PROBLEM.
Begin at the line holding "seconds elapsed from" and set down exactly each line through the last one below, omitting pictures. Include nothing else.

----

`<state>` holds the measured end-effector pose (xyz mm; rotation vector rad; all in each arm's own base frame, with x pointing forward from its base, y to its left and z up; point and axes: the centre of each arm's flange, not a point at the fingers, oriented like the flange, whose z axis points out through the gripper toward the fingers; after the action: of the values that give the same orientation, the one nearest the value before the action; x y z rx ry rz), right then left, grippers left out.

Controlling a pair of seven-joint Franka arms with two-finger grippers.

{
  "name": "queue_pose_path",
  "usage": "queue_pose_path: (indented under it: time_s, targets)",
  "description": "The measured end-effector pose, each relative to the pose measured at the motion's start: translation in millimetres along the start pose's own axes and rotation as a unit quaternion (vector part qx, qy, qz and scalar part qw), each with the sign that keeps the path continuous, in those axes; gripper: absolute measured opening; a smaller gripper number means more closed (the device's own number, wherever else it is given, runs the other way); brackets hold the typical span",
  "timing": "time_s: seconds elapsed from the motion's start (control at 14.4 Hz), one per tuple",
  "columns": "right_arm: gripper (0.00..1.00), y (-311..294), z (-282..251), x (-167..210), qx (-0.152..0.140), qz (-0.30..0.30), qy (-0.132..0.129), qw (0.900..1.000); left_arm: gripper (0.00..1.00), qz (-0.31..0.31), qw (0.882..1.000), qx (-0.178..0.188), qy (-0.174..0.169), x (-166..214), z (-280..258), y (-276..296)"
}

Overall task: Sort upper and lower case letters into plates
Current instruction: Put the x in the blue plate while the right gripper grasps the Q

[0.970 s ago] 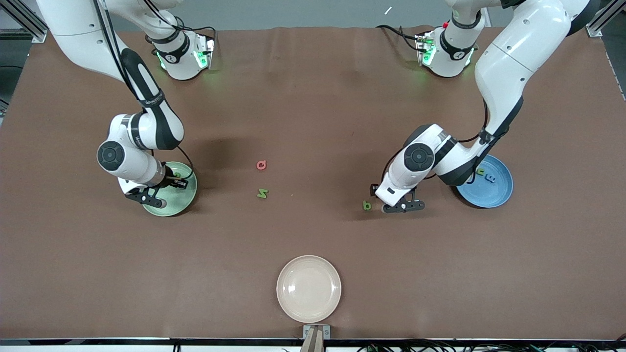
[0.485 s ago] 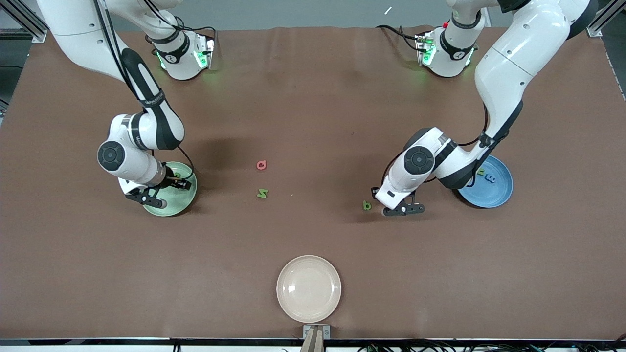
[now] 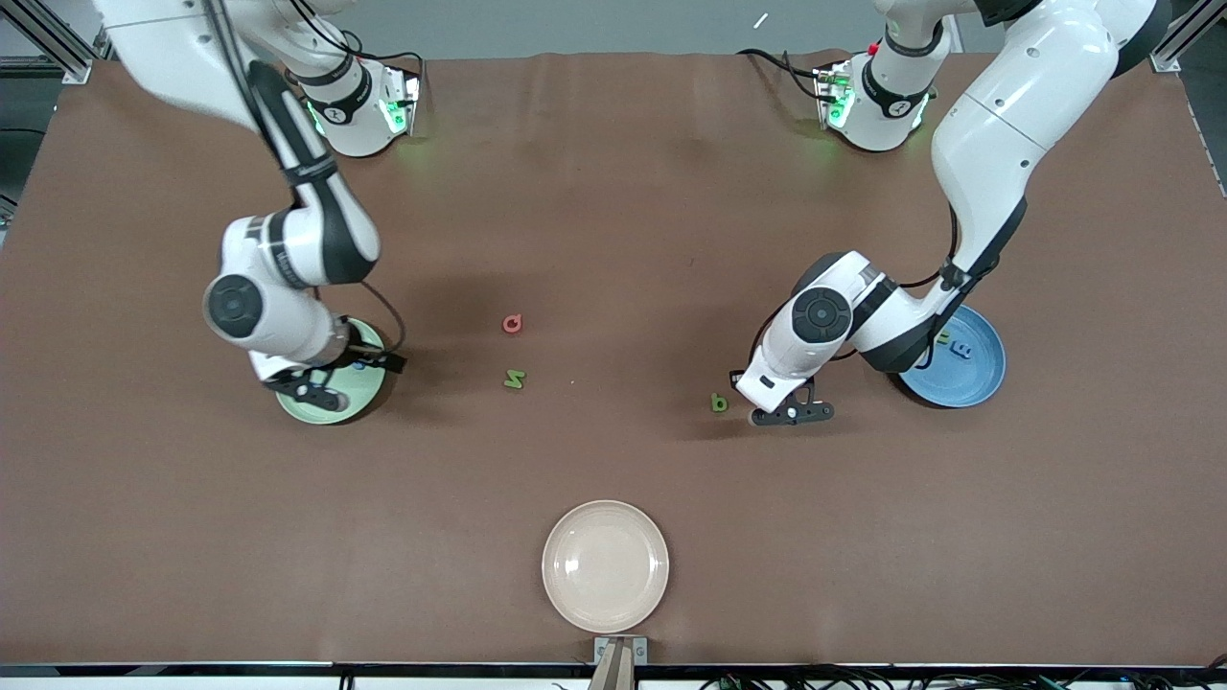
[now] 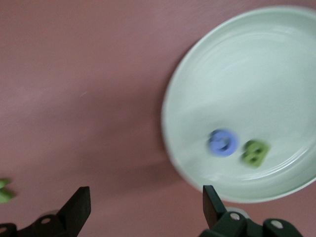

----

SOLVED PROBLEM.
  "timing": "time_s: seconds elapsed from the motion's start (control at 14.4 Hz), one per tuple",
  "columns": "right_arm: gripper (0.00..1.00), y (-311..294), z (-282..251), x (-167..210), qx (-0.152..0.140), qz (-0.30..0.30), qy (-0.132..0.129), qw (0.900..1.000); left_arm: gripper (0.00..1.00), qz (-0.31..0.31), qw (0.882..1.000), qx (-0.178..0.188), qy (-0.174..0.169), x (-166..214), z (-280..258), y (-276..296)"
}

Overall task: Sort upper and lower case letters into plates
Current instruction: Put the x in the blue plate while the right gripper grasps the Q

[0.970 s ago] 
[0.485 s ago] 
[now] 
[now] 

No further answer is expected.